The effort to shift U.S. energy reliance from fossil fuels to renewable sources has spurred companies to reduce the cost and increase the reliability of their solar photovoltaics (SPVs). The use of thinner silicon in SPV technologies is being widely adopted because it significantly reduces costs; however, silicon is brittle, and thinner silicon, coupled with other recent trends in SPV technologies (thinner glass, lighter or no metal frames, increased use of certain polymers for encapsulation of the silicon cells), is more susceptible to stress and cracking. When the thin silicon wafers being used to create the next generation of silicon SPVs fracture, the solar cells operate at lower efficiency, and the resulting increase in resistance and temperature can induce failure in the SPV panel.
To address this reliability problem, Arief Budiman—a former energy researcher at leading SPV company SunPower Corporation who is currently an Assistant Professor of Engineering Products Design (EPD) at Asia’s premier technology and design-focused establishment, the Singapore University of Technology and Design (SUTD)—has joined what he calls “the race of the SPV panel.” He hopes to help create an SVP panel (a connected assembly of solar cells that turns sunlight into usable energy) that will last 25 years, require low maintenance costs, and meet the challenge set forth in the Department of Energy’s SunShot Initiative by 2020, which is to create solar technology installed systems that cost an average of $1 per Watt for utility-scale PV systems.

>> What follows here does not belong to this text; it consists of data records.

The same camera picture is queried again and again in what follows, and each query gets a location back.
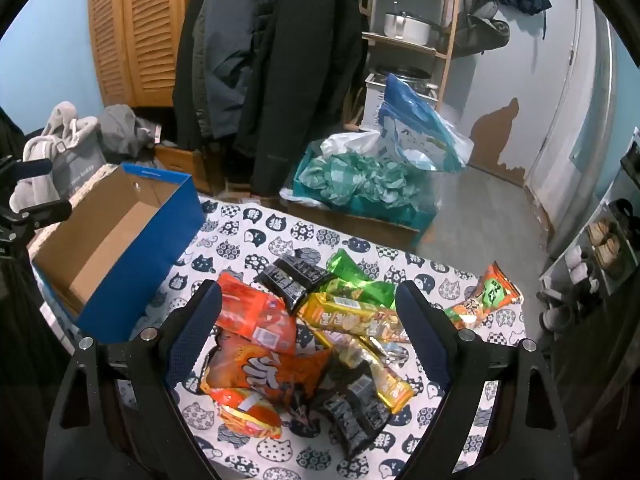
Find grey hanging bag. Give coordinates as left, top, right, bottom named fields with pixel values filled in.
left=451, top=0, right=512, bottom=57

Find yellow snack packet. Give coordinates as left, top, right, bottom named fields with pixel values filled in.
left=296, top=291, right=412, bottom=346

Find white plastic bag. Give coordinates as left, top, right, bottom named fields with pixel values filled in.
left=319, top=130, right=387, bottom=162

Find blue cardboard box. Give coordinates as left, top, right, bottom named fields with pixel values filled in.
left=30, top=162, right=206, bottom=345

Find orange wooden drawer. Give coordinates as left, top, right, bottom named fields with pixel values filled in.
left=154, top=144, right=212, bottom=195

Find wooden louvered cabinet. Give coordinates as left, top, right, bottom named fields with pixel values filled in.
left=88, top=0, right=213, bottom=109

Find shoe rack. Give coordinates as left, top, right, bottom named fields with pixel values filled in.
left=536, top=200, right=640, bottom=333

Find blue plastic bag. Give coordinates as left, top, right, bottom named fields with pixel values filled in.
left=376, top=73, right=475, bottom=175

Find small orange snack packet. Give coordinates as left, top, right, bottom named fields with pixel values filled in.
left=216, top=389, right=285, bottom=441

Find grey tote bag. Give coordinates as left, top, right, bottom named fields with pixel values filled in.
left=50, top=130, right=109, bottom=197

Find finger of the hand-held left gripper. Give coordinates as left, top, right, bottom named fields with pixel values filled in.
left=11, top=199, right=72, bottom=228
left=15, top=158, right=54, bottom=180

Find black snack packet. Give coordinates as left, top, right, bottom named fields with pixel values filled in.
left=254, top=264, right=308, bottom=317
left=279, top=249, right=335, bottom=288
left=295, top=372, right=393, bottom=461

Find wooden shelf rack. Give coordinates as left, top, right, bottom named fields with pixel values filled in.
left=345, top=0, right=463, bottom=133

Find grey hoodie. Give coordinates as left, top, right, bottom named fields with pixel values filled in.
left=9, top=101, right=101, bottom=214

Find white shoes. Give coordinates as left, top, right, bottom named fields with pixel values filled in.
left=564, top=246, right=601, bottom=287

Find beige shoes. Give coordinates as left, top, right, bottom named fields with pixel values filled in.
left=586, top=219, right=624, bottom=273

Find metal pot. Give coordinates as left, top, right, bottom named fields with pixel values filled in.
left=382, top=10, right=434, bottom=47

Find grey clothing pile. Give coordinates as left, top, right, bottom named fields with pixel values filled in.
left=97, top=104, right=162, bottom=159

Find grey hanging jacket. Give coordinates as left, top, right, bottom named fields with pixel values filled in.
left=171, top=0, right=263, bottom=153

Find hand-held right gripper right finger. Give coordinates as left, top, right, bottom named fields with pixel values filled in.
left=395, top=280, right=573, bottom=480

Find orange green snack packet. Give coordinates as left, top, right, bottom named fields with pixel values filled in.
left=442, top=261, right=524, bottom=331

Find cat print cloth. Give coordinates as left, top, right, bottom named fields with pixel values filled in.
left=32, top=199, right=523, bottom=480

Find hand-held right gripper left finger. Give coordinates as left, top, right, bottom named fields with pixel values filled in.
left=45, top=279, right=223, bottom=480

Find gold snack packet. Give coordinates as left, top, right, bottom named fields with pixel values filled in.
left=317, top=332, right=417, bottom=415

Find teal box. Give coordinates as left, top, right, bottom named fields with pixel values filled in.
left=292, top=145, right=437, bottom=233

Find black hanging coat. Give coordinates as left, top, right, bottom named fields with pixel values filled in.
left=234, top=0, right=372, bottom=197

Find white door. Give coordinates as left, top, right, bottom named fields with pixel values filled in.
left=521, top=0, right=618, bottom=258

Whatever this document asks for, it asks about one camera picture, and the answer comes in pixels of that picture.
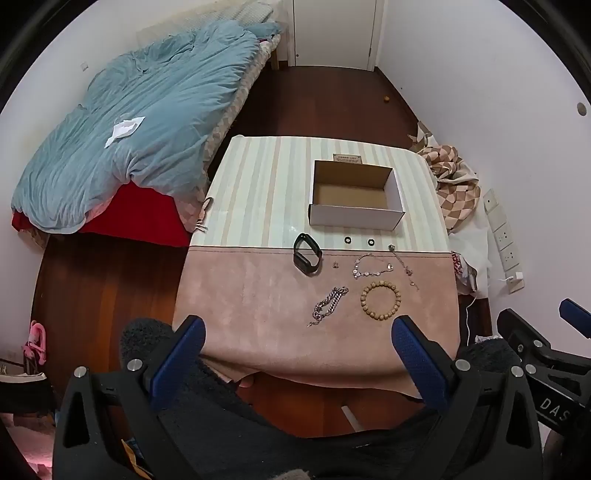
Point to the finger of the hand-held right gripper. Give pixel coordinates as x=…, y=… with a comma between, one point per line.
x=524, y=333
x=577, y=312

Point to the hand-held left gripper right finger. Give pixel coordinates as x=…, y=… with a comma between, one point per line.
x=415, y=364

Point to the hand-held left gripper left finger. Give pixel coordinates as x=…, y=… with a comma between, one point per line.
x=178, y=360

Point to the black smart band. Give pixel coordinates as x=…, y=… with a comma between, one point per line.
x=315, y=265

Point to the white cardboard box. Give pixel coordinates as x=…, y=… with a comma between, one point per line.
x=353, y=216

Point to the white charger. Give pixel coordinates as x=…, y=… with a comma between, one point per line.
x=516, y=281

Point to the black fleece pants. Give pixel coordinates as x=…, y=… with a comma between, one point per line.
x=217, y=415

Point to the red white printed cloth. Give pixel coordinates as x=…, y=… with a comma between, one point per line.
x=461, y=272

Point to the pink plastic hanger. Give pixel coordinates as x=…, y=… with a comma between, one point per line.
x=36, y=339

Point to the red bed sheet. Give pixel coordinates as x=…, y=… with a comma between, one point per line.
x=138, y=214

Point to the brown checkered cloth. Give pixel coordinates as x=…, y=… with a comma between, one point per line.
x=455, y=194

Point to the brown cloth label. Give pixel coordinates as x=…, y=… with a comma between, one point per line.
x=347, y=159

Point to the white paper sheet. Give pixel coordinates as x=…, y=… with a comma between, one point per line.
x=122, y=131

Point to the bed with checkered sheet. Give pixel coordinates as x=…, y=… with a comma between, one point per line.
x=231, y=115

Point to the blue duvet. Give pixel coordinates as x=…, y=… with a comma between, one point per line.
x=152, y=92

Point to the white door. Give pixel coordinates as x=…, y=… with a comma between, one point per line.
x=337, y=32

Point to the white quilted pillow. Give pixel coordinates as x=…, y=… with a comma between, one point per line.
x=251, y=9

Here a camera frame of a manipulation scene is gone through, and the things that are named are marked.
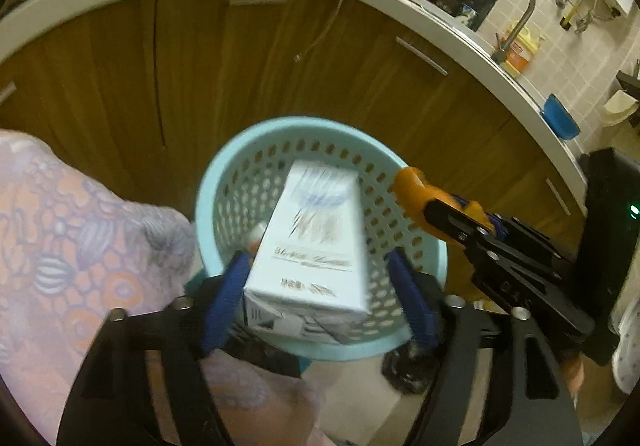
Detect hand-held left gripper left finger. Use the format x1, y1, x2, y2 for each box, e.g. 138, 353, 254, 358
57, 251, 251, 446

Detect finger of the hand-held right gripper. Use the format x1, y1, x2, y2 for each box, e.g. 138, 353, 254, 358
452, 196, 556, 257
424, 199, 496, 252

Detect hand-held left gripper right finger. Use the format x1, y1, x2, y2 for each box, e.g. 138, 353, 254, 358
387, 249, 583, 446

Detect white printed carton box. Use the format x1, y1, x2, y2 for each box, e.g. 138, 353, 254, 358
242, 159, 373, 344

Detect light blue plastic basket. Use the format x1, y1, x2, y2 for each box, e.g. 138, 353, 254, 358
194, 115, 448, 361

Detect person's right forearm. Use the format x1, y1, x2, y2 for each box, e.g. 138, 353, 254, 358
564, 355, 585, 399

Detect dark crumpled bag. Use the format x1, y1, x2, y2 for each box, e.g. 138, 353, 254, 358
382, 342, 441, 394

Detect white dotted garment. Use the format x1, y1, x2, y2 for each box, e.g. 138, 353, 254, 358
612, 296, 640, 397

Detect blue bowl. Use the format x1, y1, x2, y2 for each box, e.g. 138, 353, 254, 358
541, 94, 582, 141

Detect cream plastic scoop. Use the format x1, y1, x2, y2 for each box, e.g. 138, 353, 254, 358
602, 90, 640, 128

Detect floral pink tablecloth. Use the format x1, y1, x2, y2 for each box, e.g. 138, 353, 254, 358
0, 129, 331, 446

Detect yellow detergent bottle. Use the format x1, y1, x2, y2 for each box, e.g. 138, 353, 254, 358
500, 24, 545, 74

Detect metal faucet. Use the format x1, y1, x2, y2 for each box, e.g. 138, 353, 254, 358
491, 0, 537, 64

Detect wooden base cabinet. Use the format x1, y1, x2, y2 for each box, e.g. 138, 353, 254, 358
0, 0, 586, 307

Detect dark wall rack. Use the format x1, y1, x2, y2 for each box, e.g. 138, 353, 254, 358
616, 60, 640, 100

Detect hanging yellow-handled brush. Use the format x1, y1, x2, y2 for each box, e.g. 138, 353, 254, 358
560, 1, 581, 32

To gain a better understanding of the stress and fracture of silicon, Budiman used a fundamental approach to systematically find stress and enable solutions for next-generation crystalline silicon SPV systems. With the help of ALS Beamline Scientists Nobumichi Tamura and Martin Kunz, Budiman performed stress measurements and mapping of solar cells using in-situ synchrotron x-ray microdiffraction techniques at ALS Beamline 12.3.2.
“The ALS has helped us a lot in studying the fundamental root cause of the cracking problem in silicon cell technology,” says Budiman. “The ALS provides us with a light that allows us to measure and characterize molecular stress in a very quantitative way, with high resolution, so we are able to see what the stresses are and find the points of the highest stress concentration in the silicon cells.”
Practically all cracks are known to start from solder joints, which connect solar cells to one another. Stress is most highly concentrated where the solder meets silicon. These two materials have different tendencies for expansion. Solder (mostly tin, containing 3-4 percent other metals like silver or lead) expands a lot, while silicon just a little. When the materials are joined together, silicon is forced to expand more than it wants to, which causes tensile stress.
Once researchers confirmed that highest stress concentrations were near the solder, they studied the kinds of stress and different modes of fracture, which in turn pointed the way to understanding the origins of the cracks. The brightness of the ALS offers a clear advantage over other techniques to study this problem. The silicon cell in an SPV is encapsulated by polymer, and Budiman needed to study the stress on silicon in this state—in situ. “Using the ALS we can measure the stress of silicon while encapsulated in approximately several hundred microns of polymer, something we cannot do with Raman microscopy or other techniques,” Budiman says.
He found that two of the same silicon cells, packaged with two different polymers, yield different measurements of stress, proving an interaction between the silicon and packaging materials. Though the mechanisms responsible for crack differences associated with different polymers are not yet fully understood, they can still advance SPV products. Budiman also proposes that lower stress in the solder could lower stress in the silicon. This could be achieved by lowering the solder’s coefficient of thermal expansion by changing its composition, or by altering the method of soldering, creating a pattern more able to carry stress loads.
“This ongoing project is gathering fundamental knowledge about things people weren’t expecting,” says Budiman. “It will change how people think about these problems.”